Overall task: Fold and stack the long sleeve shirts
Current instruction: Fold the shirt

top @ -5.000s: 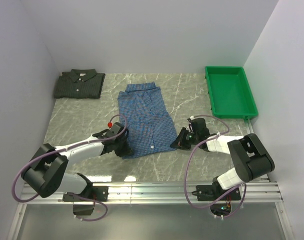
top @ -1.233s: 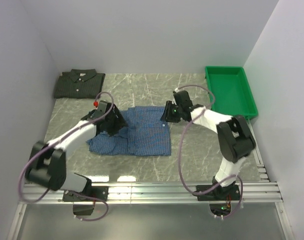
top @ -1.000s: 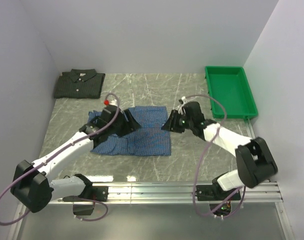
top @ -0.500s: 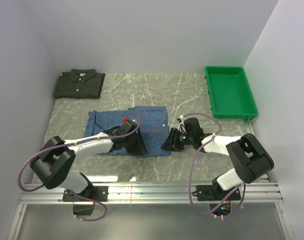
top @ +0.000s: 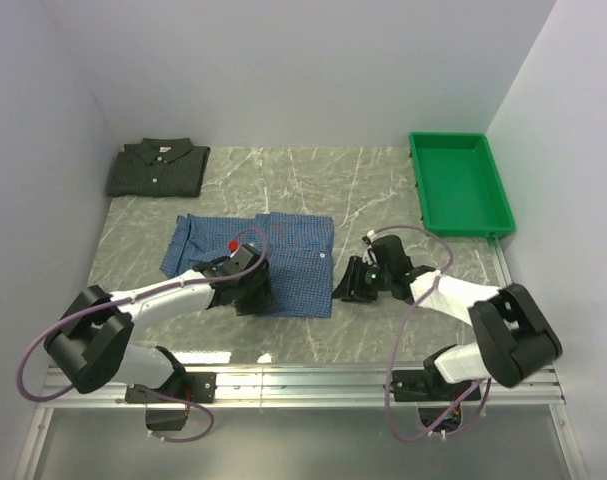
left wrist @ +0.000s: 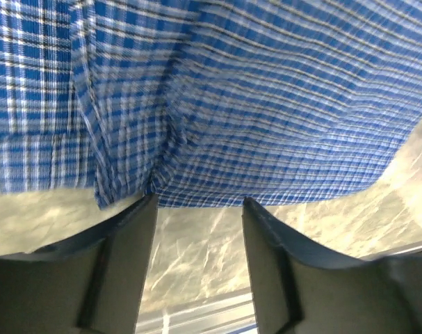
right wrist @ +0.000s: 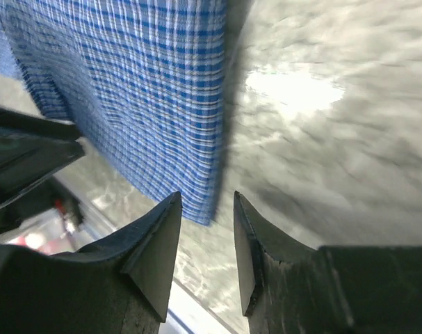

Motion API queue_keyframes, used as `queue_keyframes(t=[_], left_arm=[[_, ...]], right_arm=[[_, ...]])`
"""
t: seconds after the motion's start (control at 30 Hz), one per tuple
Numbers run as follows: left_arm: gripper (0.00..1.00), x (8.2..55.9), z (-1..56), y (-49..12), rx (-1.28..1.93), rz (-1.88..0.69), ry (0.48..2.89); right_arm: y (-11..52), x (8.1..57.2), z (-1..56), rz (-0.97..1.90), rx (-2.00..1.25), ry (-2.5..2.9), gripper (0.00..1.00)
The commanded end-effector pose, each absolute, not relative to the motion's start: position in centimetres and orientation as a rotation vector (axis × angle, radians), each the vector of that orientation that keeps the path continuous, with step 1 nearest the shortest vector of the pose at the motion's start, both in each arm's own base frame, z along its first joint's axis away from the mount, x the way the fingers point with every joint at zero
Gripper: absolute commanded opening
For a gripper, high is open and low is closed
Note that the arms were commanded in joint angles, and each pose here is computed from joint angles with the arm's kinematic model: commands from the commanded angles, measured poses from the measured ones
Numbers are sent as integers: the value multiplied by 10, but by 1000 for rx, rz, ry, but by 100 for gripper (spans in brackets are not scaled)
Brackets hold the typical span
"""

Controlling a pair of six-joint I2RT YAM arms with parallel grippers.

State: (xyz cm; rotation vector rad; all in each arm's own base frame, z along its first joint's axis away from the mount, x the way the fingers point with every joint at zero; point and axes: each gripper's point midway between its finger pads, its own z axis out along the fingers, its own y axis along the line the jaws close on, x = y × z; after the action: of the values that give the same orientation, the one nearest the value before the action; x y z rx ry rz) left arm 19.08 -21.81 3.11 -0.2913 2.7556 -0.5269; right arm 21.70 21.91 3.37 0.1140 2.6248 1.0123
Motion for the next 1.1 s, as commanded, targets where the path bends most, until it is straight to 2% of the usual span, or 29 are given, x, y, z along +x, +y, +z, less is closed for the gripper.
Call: queue_keyframes(t=[0.0,0.07,0.1,0.17,0.23,0.47,0.7,1.07], left_arm=[[62,215,87,-231,-176,-499,2598],[71,217,102,-241,-116,-462,2563],[74,226,124,-254,-93,-489,2514],[78,222,129,-274,1,-468,2509],[78,229,143,-289,61,-418,2465],[70,211,104,-348,332,-114,2471],[67,203,68,-376,434,-22,2492],[48,200,23,-361,463,152,2542]], right_arm=[[196,244,68,800,90,2516,46],[185,248,78,717,113,2516,52],[178,252,86,670,120,2489,60],[165,255,94,611,154,2490,68],[156,256,104,581,188,2472,72],[119,253,108,471,362,2433,99],[92,246,98,399,466,2410,100],[93,246,92,451,494,2398,100]])
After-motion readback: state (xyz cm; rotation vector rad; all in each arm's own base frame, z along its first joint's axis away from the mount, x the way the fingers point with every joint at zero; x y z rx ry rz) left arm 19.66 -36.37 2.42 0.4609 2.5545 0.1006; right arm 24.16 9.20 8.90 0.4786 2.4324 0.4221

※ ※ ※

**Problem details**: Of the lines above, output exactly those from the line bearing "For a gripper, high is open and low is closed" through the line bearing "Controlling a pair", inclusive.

**Response**:
For a gripper, high is open and low is closed
Note that the arms were commanded in joint angles, and each pose here is computed from joint angles with the arm's kinematic model: commands from the commanded angles, measured poses from the measured ones
Numbers are sent as integers: the value multiplied by 10, but by 1000 for rx, rz, ry, but by 100 for gripper (spans in brackets are not scaled)
Brackets hold the typical span
"""

Controlling a pair of six-joint I2RT YAM arms with parallel grippers.

There is nothing more to add to the answer.